The government of Nicolas Maduro and the Venezuelan opposition broke a political stalemate on Saturday with a broad social accord, and the US government responded by allowing a major US oil company to resume operations in the country.
The accord heralded a potential easing of a grinding economic and political crisis in Venezuela.
It paves the way for the UN to oversee a trust fund of frozen assets of the Maduro government to be used for a variety of social projects in the South American country, including programmes related to education, health, food security, flood response and electricity.
“We have identified a set of resources belonging to the Venezuelan state, frozen in the global financial system, to which it is possible to access,” said Dag Nylander, an envoy from Norway, which facilitated the negotiations. The amount to be released was not specified.
The agreement, signed in Mexico, ended 15 months of stalemate between the two sides, potentially easing a massive flow of refugees from Venezuela throughout the region and even affecting world oil markets.
Mr Maduro praised the deal on Twitter, saying it “opens the way for a new chapter for Venezuela, to keep advancing towards the peace and well-being that all Venezuelans yearn for”.
UN deputy spokesman Farhan Haq said that Secretary-General Antonio Guterres was committed to supporting the parties, calling the breakthrough “an important milestone that has the potential to deliver broader benefits for the people of Venezuela”.
The US Treasury Department said the accord marks “important steps in the right direction to restore democracy” in Venezuela and responded by issuing a license to US international oil company Chevron to resume limited oil extraction operations in the country.

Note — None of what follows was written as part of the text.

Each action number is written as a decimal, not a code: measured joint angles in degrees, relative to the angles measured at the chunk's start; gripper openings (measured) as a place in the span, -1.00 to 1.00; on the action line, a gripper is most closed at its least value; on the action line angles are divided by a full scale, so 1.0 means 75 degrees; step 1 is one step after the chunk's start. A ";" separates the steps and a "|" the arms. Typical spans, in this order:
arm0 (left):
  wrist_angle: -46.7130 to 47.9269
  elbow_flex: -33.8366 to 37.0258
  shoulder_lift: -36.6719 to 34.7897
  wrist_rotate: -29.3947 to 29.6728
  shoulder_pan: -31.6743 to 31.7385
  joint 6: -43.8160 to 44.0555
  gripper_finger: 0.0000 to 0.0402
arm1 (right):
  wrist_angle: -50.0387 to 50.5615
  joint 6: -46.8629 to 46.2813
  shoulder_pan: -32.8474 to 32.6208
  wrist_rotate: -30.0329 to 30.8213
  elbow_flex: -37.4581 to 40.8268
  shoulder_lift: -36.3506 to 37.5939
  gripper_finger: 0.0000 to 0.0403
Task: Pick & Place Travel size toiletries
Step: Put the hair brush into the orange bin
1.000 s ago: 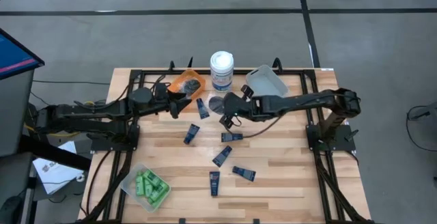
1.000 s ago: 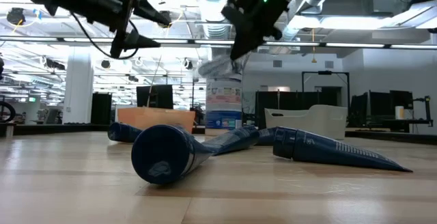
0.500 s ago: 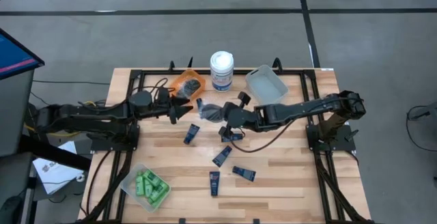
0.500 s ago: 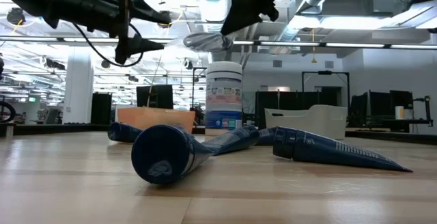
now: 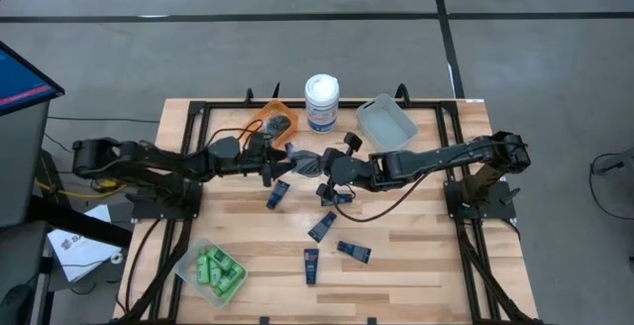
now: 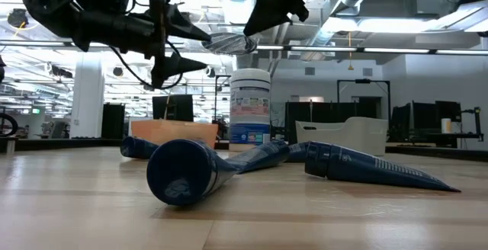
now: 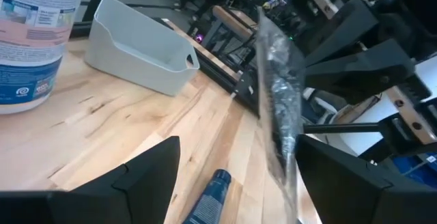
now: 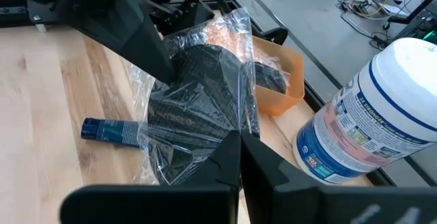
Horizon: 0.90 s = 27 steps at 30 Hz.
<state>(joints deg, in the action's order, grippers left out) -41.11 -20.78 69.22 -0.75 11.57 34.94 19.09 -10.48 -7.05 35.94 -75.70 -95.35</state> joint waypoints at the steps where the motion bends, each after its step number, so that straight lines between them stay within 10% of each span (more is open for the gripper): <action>1: -0.0104 0.0000 0.0073 -0.0024 0.0000 0.0001 0.38 | 0.0000 0.0009 0.0000 0.0000 0.0000 0.0000 -1.00; 16: -0.0434 0.0000 0.0107 -0.0165 0.0000 0.0009 -0.88 | -0.0109 0.0674 -0.0006 0.0003 -0.0009 0.0003 -1.00; 27: -0.0442 0.0000 0.0107 -0.0088 0.0044 -0.0003 -0.98 | 0.0699 0.1597 -0.0194 0.0005 -0.0012 0.0138 -0.37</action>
<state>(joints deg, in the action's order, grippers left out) -44.42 -20.78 70.02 -1.41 11.91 34.92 24.34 1.50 -8.51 35.98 -75.79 -94.31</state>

World's largest oil reserves
The license will remain in effect for six months while Mr Biden's administration assesses whether the Maduro government meets commitments made in the accord, the Treasury said.
Chevron said it would “continue supporting social investment programmes aimed at providing humanitarian relief” in the country and that the “decision brings added transparency to the Venezuelan oil sector”.
The relaxation of curbs on Chevron's operations in Venezuela, which has the world's largest oil reserves, would allow the nation to move towards re-entering global oil markets.
International efforts to resolve the Venezuelan crisis have gained strength since Russia's invasion of Ukraine and the pressure it has placed on global energy supplies.
A joint statement by Canada, the US, Britain and the EU pledged “willingness to review sanctions” on Venezuela but demanded that it release political prisoners, respect press freedom and guarantee the independence of the judiciary and electoral bodies.
The powerful Democratic chairman of the US Senate Foreign Relations Committee, Robert Menendez, said the Biden administration should move slowly.
“If Maduro again tries to use these negotiations to buy time to further consolidate his criminal dictatorship, the US … must snap back the full force of our sanctions that brought his regime to the negotiating table in the first place,” Mr Menendez said.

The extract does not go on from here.